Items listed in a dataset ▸
╭──
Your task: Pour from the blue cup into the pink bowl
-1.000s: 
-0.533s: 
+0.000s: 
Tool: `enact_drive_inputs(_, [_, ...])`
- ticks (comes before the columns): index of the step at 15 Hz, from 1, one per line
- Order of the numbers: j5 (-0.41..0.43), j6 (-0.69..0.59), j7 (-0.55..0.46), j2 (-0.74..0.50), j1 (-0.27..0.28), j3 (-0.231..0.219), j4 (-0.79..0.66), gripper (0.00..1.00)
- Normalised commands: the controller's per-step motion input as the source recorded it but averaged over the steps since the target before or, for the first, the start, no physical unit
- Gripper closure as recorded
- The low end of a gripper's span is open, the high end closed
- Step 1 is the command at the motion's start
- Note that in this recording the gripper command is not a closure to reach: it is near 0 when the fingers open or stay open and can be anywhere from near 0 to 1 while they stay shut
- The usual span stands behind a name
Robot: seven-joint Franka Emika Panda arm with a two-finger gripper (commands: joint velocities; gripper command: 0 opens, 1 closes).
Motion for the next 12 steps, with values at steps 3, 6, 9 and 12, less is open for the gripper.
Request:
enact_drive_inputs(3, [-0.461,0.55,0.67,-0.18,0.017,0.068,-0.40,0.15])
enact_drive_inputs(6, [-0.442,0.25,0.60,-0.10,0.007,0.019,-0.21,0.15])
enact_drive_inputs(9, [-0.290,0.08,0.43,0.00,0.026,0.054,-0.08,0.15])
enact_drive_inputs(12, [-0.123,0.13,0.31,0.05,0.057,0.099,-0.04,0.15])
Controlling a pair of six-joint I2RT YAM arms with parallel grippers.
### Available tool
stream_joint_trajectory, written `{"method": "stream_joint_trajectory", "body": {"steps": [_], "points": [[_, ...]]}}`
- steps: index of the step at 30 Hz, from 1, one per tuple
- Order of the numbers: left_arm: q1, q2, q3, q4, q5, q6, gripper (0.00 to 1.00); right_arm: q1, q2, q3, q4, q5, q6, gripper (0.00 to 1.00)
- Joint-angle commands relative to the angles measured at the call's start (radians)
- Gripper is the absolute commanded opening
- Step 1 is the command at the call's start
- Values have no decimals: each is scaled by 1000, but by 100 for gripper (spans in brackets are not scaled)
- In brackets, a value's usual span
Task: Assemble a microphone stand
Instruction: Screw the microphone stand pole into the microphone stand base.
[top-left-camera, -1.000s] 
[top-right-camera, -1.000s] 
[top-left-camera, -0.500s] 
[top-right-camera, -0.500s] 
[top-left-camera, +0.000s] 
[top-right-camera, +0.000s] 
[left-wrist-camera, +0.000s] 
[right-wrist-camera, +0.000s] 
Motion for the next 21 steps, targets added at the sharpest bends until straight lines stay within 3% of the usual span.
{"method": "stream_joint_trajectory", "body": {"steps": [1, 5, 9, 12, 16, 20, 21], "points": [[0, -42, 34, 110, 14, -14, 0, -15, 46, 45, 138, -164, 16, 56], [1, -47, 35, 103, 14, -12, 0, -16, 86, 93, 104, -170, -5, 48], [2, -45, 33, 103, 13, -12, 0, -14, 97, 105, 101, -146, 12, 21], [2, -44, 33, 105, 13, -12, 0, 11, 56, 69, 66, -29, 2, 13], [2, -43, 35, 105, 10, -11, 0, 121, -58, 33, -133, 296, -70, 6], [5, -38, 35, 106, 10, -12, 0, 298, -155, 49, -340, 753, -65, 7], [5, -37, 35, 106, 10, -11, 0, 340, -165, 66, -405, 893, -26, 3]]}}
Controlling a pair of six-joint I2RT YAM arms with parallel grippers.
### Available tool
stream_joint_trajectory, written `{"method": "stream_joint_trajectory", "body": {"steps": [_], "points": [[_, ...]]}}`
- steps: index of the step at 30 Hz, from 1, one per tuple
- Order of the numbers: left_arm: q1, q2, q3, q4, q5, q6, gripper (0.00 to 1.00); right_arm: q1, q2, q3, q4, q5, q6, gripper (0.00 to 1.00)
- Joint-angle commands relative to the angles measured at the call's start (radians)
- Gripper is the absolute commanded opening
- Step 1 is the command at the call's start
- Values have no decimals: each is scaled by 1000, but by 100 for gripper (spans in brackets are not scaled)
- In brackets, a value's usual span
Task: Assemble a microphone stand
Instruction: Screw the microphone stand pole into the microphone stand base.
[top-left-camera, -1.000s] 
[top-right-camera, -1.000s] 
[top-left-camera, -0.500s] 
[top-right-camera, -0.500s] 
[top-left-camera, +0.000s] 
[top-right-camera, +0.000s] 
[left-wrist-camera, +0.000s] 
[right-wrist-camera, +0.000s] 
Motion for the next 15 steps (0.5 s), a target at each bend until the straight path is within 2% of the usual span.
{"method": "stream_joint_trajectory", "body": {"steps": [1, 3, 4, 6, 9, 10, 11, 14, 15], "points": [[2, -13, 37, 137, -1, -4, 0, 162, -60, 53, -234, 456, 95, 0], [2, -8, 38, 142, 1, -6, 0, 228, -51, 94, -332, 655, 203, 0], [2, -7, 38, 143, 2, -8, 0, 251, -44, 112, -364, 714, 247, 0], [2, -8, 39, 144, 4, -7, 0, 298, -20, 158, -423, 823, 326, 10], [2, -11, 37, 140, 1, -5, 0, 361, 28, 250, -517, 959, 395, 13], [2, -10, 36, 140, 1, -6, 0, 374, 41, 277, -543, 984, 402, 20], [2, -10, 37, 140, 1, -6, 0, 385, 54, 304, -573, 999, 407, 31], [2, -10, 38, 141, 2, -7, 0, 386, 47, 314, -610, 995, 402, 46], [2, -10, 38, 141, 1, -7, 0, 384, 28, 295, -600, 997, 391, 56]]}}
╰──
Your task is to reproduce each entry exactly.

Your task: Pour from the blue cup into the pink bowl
-1.000s: 
-0.533s: 
+0.000s: 
Tool: `enact_drive_inputs(_, [_, ...])`
- ticks (comes before the columns): index of the step at 15 Hz, from 1, one per line
- Order of the numbers: j5 (-0.41..0.43), j6 (-0.69..0.59), j7 (-0.55..0.46), j2 (-0.74..0.50), j1 (-0.27..0.28), j3 (-0.231..0.219), j4 (-0.79..0.66), gripper (0.00..1.00)
- Normalised commands: the controller's per-step motion input as the source recorded it but averaged over the steps since the target before or, for the first, the start, no physical unit
- Gripper closure as recorded
- The low end of a gripper's span is open, the high end closed
- Step 1 is the command at the motion's start
- Note that in this recording the gripper command is not a closure to reach: it is near 0 when the fingers open or stay open and can be anywhere from near 0 to 1 while they stay shut
- The usual span stands behind a name
Robot: seven-joint Franka Emika Panda arm with a two-finger gripper (commands: joint velocities; gripper command: 0 opens, 1 closes).
Motion for the next 12 steps, with values at steps 3, 6, 9 and 12, less is open for the gripper.
Request:
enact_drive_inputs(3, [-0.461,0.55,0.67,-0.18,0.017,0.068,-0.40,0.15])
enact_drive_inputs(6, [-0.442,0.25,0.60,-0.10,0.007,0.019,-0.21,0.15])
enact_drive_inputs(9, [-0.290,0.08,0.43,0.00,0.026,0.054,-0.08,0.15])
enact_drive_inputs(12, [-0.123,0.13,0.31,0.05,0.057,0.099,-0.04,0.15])
Controlling a pair of six-joint I2RT YAM arms with parallel grippers.
### Available tool
stream_joint_trajectory, written `{"method": "stream_joint_trajectory", "body": {"steps": [_], "points": [[_, ...]]}}`
- steps: index of the step at 30 Hz, from 1, one per tuple
- Order of the numbers: left_arm: q1, q2, q3, q4, q5, q6, gripper (0.00 to 1.00); right_arm: q1, q2, q3, q4, q5, q6, gripper (0.00 to 1.00)
- Joint-angle commands relative to the angles measured at the call's start (radians)
- Gripper is the absolute commanded opening
- Step 1 is the command at the call's start
- Values have no decimals: each is scaled by 1000, but by 100 for gripper (spans in brackets are not scaled)
- In brackets, a value's usual span
Task: Assemble a microphone stand
Instruction: Screw the microphone stand pole into the microphone stand base.
[top-left-camera, -1.000s] 
[top-right-camera, -1.000s] 
[top-left-camera, -0.500s] 
[top-right-camera, -0.500s] 
[top-left-camera, +0.000s] 
[top-right-camera, +0.000s] 
[left-wrist-camera, +0.000s] 
[right-wrist-camera, +0.000s] 
Motion for the next 21 steps, targets added at the sharpest bends until straight lines stay within 3% of the usual span.
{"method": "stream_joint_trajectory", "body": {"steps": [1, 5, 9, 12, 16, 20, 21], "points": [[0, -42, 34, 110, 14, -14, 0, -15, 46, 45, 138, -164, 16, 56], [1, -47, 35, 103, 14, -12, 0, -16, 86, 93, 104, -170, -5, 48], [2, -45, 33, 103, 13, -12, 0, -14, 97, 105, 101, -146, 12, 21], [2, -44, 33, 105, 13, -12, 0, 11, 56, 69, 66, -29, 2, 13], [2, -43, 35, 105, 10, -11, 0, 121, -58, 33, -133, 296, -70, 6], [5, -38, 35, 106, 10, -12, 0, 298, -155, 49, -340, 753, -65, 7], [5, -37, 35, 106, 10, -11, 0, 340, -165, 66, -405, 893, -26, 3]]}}
Controlling a pair of six-joint I2RT YAM arms with parallel grippers.
### Available tool
stream_joint_trajectory, written `{"method": "stream_joint_trajectory", "body": {"steps": [_], "points": [[_, ...]]}}`
- steps: index of the step at 30 Hz, from 1, one per tuple
- Order of the numbers: left_arm: q1, q2, q3, q4, q5, q6, gripper (0.00 to 1.00); right_arm: q1, q2, q3, q4, q5, q6, gripper (0.00 to 1.00)
- Joint-angle commands relative to the angles measured at the call's start (radians)
- Gripper is the absolute commanded opening
- Step 1 is the command at the call's start
- Values have no decimals: each is scaled by 1000, but by 100 for gripper (spans in brackets are not scaled)
- In brackets, a value's usual span
Task: Assemble a microphone stand
Instruction: Screw the microphone stand pole into the microphone stand base.
[top-left-camera, -1.000s] 
[top-right-camera, -1.000s] 
[top-left-camera, -0.500s] 
[top-right-camera, -0.500s] 
[top-left-camera, +0.000s] 
[top-right-camera, +0.000s] 
[left-wrist-camera, +0.000s] 
[right-wrist-camera, +0.000s] 
Motion for the next 15 steps (0.5 s), a target at each bend until the straight path is within 2% of the usual span.
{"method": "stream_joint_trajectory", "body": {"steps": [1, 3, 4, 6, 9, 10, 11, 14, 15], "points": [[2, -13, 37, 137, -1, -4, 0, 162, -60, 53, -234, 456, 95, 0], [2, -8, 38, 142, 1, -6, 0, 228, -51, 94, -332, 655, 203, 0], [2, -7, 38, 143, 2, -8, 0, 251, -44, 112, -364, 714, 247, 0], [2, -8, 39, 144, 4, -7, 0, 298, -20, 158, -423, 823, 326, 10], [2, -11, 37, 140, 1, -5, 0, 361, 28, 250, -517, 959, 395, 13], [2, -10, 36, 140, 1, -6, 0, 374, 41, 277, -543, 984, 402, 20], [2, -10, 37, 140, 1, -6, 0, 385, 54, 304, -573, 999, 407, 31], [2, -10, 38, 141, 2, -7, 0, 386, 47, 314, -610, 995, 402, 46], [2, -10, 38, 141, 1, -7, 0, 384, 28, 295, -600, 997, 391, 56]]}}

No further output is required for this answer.